I would argue with that "limitation". The limitation only exists in that it isn't inherently a "clustered" filesystem meant to be actively controlled via more than one host server. Nothing prevents you from creating a high availability cluster which runs your storage as a clustered service, either as a virtual machine, a Veritas service, or Ricci/Lucci/Cman_tools service. The idea is that you create your disk pools from disks on your SAN, and have multiple servers connected to the SAN which have access to the disks. If the server that was currently hosting the disks fails, the HA service would notice that it is down and failover to another server (using the zpool export/import commands), fires up the IP address used to host this data on the new server, and you are done.

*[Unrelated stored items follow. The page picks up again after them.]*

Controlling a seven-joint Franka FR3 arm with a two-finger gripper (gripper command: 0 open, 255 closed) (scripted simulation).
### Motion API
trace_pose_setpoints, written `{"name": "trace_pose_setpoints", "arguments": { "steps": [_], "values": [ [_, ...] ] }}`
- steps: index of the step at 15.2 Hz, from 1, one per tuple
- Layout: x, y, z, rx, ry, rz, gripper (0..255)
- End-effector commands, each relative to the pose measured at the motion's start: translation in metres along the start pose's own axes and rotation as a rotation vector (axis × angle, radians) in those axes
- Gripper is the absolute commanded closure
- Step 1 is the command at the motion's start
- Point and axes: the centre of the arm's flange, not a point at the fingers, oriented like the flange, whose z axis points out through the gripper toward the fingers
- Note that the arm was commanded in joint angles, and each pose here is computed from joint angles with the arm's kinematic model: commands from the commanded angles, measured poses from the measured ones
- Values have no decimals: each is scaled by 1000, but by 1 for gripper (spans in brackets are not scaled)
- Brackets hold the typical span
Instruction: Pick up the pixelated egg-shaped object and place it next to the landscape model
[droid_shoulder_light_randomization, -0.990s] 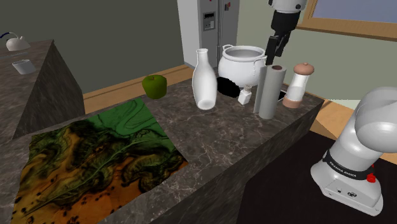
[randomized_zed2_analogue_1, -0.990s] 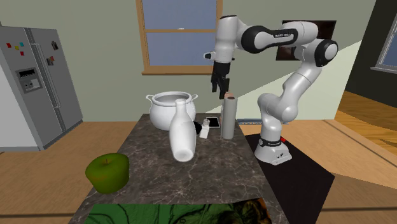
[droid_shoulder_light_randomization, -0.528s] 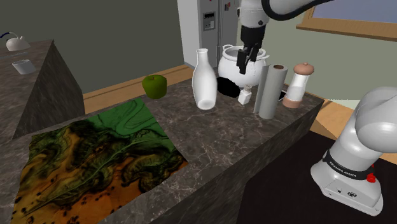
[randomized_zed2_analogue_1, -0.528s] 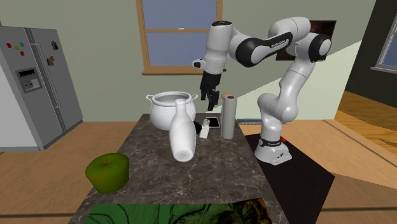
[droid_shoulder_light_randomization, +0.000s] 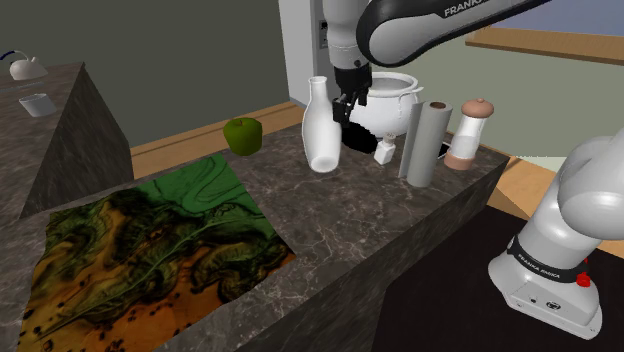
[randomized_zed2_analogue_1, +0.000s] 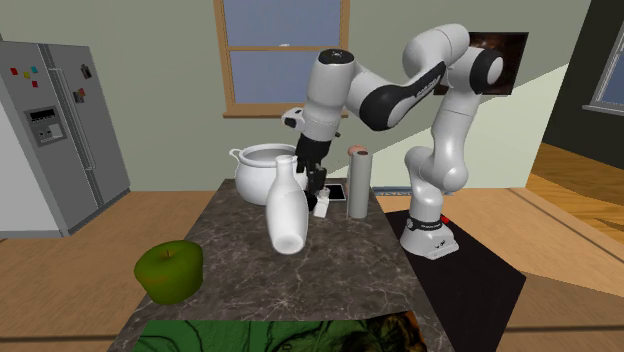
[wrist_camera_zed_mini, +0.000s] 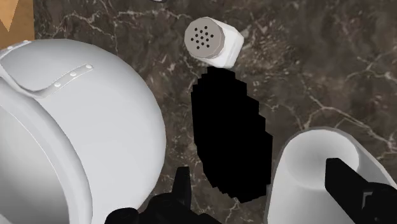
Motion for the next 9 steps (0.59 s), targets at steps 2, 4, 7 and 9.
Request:
{"name": "trace_pose_setpoints", "arguments": {
  "steps": [2,4,7,9],
  "values": [
    [3,-5,15,-6,2,-2,0],
    [4,-5,25,-6,2,-2,0],
    [3,-5,39,-6,2,-2,0],
    [4,-5,39,-6,2,-2,0]
  ]
}}
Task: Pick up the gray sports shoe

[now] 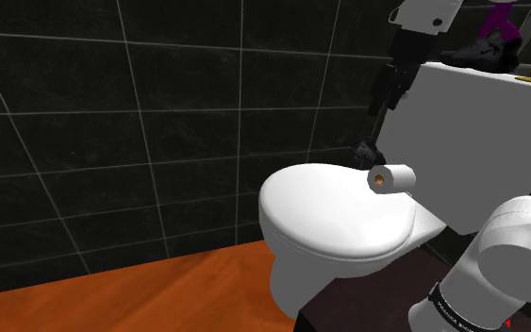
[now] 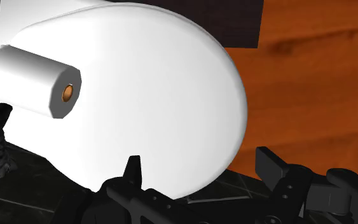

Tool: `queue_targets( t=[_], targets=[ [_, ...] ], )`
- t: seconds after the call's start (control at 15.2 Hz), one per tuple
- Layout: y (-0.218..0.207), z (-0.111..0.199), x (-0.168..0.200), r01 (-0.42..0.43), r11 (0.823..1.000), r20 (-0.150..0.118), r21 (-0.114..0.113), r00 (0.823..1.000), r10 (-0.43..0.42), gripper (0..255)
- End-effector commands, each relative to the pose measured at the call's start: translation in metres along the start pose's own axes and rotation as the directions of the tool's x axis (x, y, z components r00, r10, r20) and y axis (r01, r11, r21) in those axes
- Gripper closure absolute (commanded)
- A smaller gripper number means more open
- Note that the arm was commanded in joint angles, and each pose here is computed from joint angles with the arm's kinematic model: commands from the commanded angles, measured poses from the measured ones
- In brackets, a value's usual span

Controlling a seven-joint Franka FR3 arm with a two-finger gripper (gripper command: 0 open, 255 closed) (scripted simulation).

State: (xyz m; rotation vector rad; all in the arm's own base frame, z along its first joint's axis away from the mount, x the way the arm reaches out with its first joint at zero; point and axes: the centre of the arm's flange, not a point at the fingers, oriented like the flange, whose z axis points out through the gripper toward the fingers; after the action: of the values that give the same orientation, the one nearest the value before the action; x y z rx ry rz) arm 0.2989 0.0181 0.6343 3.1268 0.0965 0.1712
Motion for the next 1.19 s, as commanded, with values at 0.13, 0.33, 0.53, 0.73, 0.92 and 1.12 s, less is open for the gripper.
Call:
queue_targets(
  t=[0.13, 0.33, 0.53, 0.73, 0.92, 1.12],
  targets=[
    [0.013, 0.019, 0.007, -0.019, 1.000, 0.004, -0.025, 1.000, 0.019, 0],
    [0.035, 0.047, 0.018, -0.047, 0.997, 0.010, -0.062, 0.999, 0.048, 0],
    [0.057, 0.074, 0.028, -0.075, 0.992, 0.015, -0.099, 0.997, 0.077, 0],
    [0.081, 0.100, 0.036, -0.103, 0.985, 0.018, -0.136, 0.994, 0.106, 0],
    [0.106, 0.126, 0.044, -0.130, 0.976, 0.020, -0.173, 0.991, 0.135, 0],
    [0.132, 0.151, 0.052, -0.156, 0.965, 0.022, -0.209, 0.986, 0.164, 0]
  ],
)
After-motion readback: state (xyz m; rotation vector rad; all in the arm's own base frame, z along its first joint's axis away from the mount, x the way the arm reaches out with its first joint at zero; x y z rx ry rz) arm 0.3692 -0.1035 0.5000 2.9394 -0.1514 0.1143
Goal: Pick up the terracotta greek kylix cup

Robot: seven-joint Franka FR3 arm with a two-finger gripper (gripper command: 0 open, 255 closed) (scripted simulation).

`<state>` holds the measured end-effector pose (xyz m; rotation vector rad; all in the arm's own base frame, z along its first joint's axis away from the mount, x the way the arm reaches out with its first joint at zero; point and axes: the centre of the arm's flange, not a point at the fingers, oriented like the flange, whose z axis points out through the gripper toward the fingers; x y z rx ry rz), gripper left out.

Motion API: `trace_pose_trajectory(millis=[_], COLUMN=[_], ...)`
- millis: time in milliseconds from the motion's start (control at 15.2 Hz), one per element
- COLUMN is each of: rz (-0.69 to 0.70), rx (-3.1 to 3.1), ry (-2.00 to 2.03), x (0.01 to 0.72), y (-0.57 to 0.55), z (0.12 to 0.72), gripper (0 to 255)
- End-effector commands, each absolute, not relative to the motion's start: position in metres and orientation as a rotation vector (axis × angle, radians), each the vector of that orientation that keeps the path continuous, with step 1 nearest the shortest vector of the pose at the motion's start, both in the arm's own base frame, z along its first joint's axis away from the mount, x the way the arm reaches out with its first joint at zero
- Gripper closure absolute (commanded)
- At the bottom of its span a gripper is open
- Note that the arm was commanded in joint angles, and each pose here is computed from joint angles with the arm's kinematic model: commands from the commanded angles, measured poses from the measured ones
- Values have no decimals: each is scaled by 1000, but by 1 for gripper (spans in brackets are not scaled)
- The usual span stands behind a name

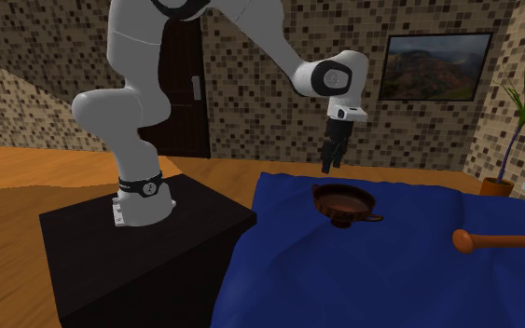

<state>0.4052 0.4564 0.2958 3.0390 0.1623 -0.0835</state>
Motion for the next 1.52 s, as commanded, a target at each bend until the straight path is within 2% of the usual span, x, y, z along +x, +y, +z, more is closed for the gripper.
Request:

This isn't even close to the same level of redundancy and high availability of a truly clustered file system implementation. There is an *immense* difference in telling my client that they had a node shutdown, but they still have one or more nodes holding up the system, and there was no downtime, vs. a node failure, high availability kicking in, losing 300 VMs hosted on it, and now we're in the process of starting them back up and hoping there wasn't any data loss.
As I just explained, no, it isn't limited to ludicrously expensive RSF-1 deployments for high availability. You can do this with a free linux distro such as CentOS and setup lucci/ricci/cman_tools high availability clustering. The only cost is the SAN or other methods of attaching disks to multiple servers (iSCSI, etc).
Until ZFS gets the ability to either A: Have its controller exist on multiple nodes, or B: Failover seamlessly, and automatically occurs within 10 seconds of node failure, then its just a bandaid when there are indeed other alternatives.
Like I said, I use ZFS now in my home. I love it. I have no real problems with the system. But it doesn't exist in a bubble, and when you mentioned that no other system has such data protections, that's not true anymore. Likewise Storage Spaces has a real advantage when it comes to system redundancy and high availability. Again, the only thing that gets that close to that, that I know, that gets ZFS close to that is RSF-1, which has some caching special sauce to get failover time down to a couple of seconds, which is acceptable for the vast majority of environments. But whether we like it or not,
a system that is not designed to seamlessly hide failures is not a system that is designed for today's modern infrastructure.
Everything is going redundant. Disk systems have been forever. Disk controllers, servers, and programs are all built in modern times to exist in active / active groups. No failover, no failures, just work getting shunted to whatever is available to participate. Now high performance file systems are starting to get this focus. And whether or not true non-failure behavior is important to your project, there's no doubt that it's important to a lot of stakeholders.